La Clau
Les montres molles de Dalí, pour la première fois à Figueres

L’histoire des montres molles de Dalí, de leur nom officiel « La persistance de la mémoire », est celle d’une itinérance, majeure dans la vie personnelle de Dalí. Cette modeste huile sur toile de 24×33 cm, conçue en 1931, en deux temps, à Cadaqués, n’avait jamais revu la Catalogne. Depuis le 16 janvier, la Fundació Gala-Salvador Dalí l’accueille dans la salle dite “Cuant cau, cau” de son célèbre Théâtre-Musée, en provenance du Musée d’Art Moderne de New York, dans le cadre des échanges permanents avec les institutions artistiques les plus prestigieuses du monde, qui permettent de temps à autre d’abriter à Figueres (abusivement, nous serions tentés de dire « rapatrier ») des œuvres emblématiques de l’enfant de la ville, qui a inauguré lui-même son musée en 1974. Cette « persistance » émane du volcan surréaliste, en pleine révolution dalinienne : l’artiste, avant la période d’exhibition médiatique de ses états d’âme, qui explose 30 ans plus tard, est en révolution personnelle. Un projet de suicide en 1930 et la rencontre décisive avec sa future épouse, Gala, sont deux signes de cette phase qui précède en 1932 son triomphe à la première exposition surréaliste américaine et l’avènement de la diffusion de la méthode paranoïaque-critique, terrifiante de sagesse ou magnifique en imposture, dans un débat qui reste ouvert.
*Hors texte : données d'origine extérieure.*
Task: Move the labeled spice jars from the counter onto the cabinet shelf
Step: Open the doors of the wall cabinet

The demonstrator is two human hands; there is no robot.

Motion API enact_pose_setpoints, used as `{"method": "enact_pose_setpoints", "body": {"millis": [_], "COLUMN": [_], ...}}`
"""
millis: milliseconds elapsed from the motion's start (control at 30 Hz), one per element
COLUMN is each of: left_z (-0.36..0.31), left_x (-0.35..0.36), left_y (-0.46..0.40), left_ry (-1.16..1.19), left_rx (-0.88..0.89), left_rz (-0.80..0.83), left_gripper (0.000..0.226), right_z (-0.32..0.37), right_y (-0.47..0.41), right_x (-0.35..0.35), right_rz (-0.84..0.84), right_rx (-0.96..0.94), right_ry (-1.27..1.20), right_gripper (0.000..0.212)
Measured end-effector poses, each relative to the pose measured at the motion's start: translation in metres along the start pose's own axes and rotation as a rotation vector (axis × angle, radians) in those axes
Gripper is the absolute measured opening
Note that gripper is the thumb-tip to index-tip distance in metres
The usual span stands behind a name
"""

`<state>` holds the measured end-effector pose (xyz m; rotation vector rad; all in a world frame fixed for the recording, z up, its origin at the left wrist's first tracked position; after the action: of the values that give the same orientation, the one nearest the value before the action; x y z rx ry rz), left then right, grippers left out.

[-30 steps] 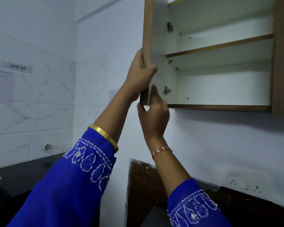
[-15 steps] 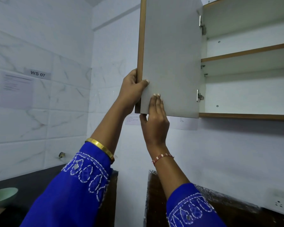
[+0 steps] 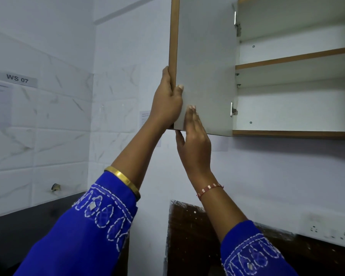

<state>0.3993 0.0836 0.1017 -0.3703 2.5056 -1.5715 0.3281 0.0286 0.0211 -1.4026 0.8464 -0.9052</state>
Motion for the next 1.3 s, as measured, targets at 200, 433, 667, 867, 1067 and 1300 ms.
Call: {"method": "enact_pose_setpoints", "body": {"millis": [200, 433, 667, 867, 1067, 1300], "left_z": [-0.025, -0.069, -0.084, -0.086, -0.087, -0.066], "left_x": [0.02, 0.094, 0.207, 0.301, 0.38, 0.447], "left_y": [0.024, 0.041, 0.068, 0.095, 0.098, 0.091], "left_ry": [-0.082, -0.011, 0.116, 0.244, 0.387, 0.475], "left_rx": [0.105, 0.234, 0.175, 0.072, -0.128, -0.195], "left_rz": [-0.23, -0.232, -0.175, -0.098, 0.009, 0.093], "left_gripper": [0.052, 0.053, 0.052, 0.053, 0.053, 0.053], "right_z": [-0.034, -0.109, -0.22, -0.327, -0.397, -0.457], "right_y": [0.003, -0.005, -0.009, 0.001, 0.003, -0.002], "right_x": [-0.03, -0.08, -0.153, -0.217, -0.247, -0.252], "right_rz": [0.016, 0.041, 0.061, 0.088, 0.142, 0.223], "right_rx": [-0.162, -0.127, -0.128, 0.0, -0.013, -0.114], "right_ry": [0.038, 0.098, 0.222, 0.359, 0.486, 0.691], "right_gripper": [0.052, 0.054, 0.046, 0.05, 0.051, 0.056]}}
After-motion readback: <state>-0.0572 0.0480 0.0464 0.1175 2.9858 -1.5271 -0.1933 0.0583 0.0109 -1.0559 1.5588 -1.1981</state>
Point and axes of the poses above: each hand's wrist, its own y-axis away from the middle knuckle, its own x-axis out of the palm, z = x × y, the point moved 4 cm from there along -y, towards the middle knuckle, and after that the axes turned 12 degrees about y, right-handed, at the moved point
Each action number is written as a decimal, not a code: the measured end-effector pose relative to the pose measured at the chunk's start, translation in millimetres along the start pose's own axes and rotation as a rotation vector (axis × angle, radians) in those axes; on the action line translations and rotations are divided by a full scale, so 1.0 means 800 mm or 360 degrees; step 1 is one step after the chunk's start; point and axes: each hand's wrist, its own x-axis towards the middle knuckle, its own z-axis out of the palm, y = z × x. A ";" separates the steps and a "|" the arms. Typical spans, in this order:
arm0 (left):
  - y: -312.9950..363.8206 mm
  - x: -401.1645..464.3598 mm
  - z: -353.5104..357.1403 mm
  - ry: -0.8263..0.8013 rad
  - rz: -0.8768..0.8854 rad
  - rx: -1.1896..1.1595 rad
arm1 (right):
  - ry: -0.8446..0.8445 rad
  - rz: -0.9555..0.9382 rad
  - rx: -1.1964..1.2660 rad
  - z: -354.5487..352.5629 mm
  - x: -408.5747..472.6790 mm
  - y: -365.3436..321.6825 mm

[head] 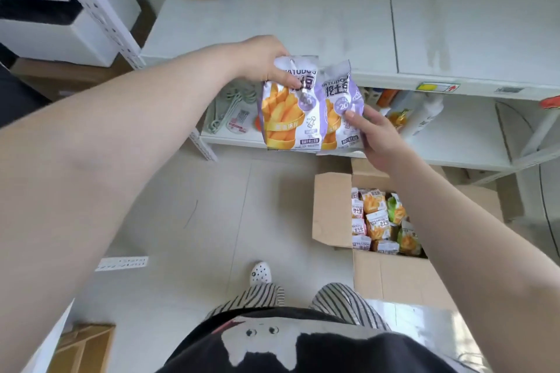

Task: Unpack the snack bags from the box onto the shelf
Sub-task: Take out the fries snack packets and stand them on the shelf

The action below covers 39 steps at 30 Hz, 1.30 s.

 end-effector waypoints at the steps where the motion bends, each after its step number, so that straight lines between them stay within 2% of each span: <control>1: -0.017 0.006 -0.009 0.0001 0.0007 0.0008 | -0.0002 0.0009 0.0003 0.013 0.012 -0.001; 7: -0.087 0.059 -0.043 -0.0006 0.0022 -0.0054 | 0.0036 0.0057 -0.0030 0.045 0.089 -0.014; 19: -0.095 0.167 -0.166 0.0107 0.0014 0.0087 | -0.0061 -0.0090 -0.0100 0.040 0.248 -0.129; 25: -0.103 0.222 -0.206 0.0179 0.0109 0.0148 | -0.0003 -0.0179 -0.0054 0.041 0.308 -0.164; 33: -0.142 0.315 -0.207 0.0307 0.0199 0.0114 | 0.0256 -0.0337 -0.0118 0.040 0.384 -0.165; 39: -0.150 0.356 -0.166 0.0357 0.0438 0.0017 | 0.0224 -0.0254 -0.0237 0.018 0.413 -0.144</control>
A peine sec, ce tableau a débuté sa carrière en France, à la galerie Pierre Colle de Paris, y a été acquis par le galeriste newyorkais Julien Levy, qui l’a fait voyager jusqu’à New York, avant un périple par plusieurs musées américains et une fin de course, en 1934, pour 400 dollars, au sein des collections permanentes du Museum of Modern Art de New York

Tableau troublant et éculé

Le temps passé depuis et la grande qualité technique de « La persistance de la mémoire » ont créé une image évidente, désormais intemporelle, culte et commerciale, géniale et envoûtante, indispensable, enfin, à l’art du XXe siècle. Dalí a créé cette œuvre à l’âge de 27 ans, en imposant d’abord un paysage des rochers du Cap de Creus, très probablement de Portlligat, pays à part entière à propos duquel le maître, pourtant originaire de la ville de Figueres, affirmait «Je suis construit entre ces pierres, j’ai forgé ici ma personnalité, j’y ai découvert mon amour, j’y ai peint mon œuvre, j’y ai construit ma maison. Je ne peux me séparer de ce ciel, de cette mer, de ces rochers ». Les montres fondues, inspirées par un simple camembert consommé à la table du maître, un soir où il est atteint de mal de tête et pourtant se livre au travail, orientent vers des directions infinies, brouillées et clarifiées par la présence de fourmis tête en bas, comme pour manifester la relativité du temps et l’angoisse de le contrôler… Mais aucune montre n’indique la même heure, et la seule qui n’a pas coulé comme un fromage a la tête en bas et se trouve infestée de fourmis. Cette mise en scène de l’éphémère, en contrepoint à l’éternité et à la douceur du paysage, conçu lors d’une session de travail précédente, indiquent l’obsession de Dalí pour l’immortalité, rendue possible en échappant au contrôle du temps. La mollesse, dans laquelle pourrait transpirer l’impuissance relative de Dalí, fait partie des interprétations les plus répandues auxquelles s’oppose une théorie inverse, la maîtrise du temps étant supérieure au pouvoir sexuel. La présence à Figueres de cette œuvre, autant éculée que familière, finit par devenir troublante.

La persistència de la memòria au Teatre-Museu Dalí de Figueres, fins al 18 de març 2008.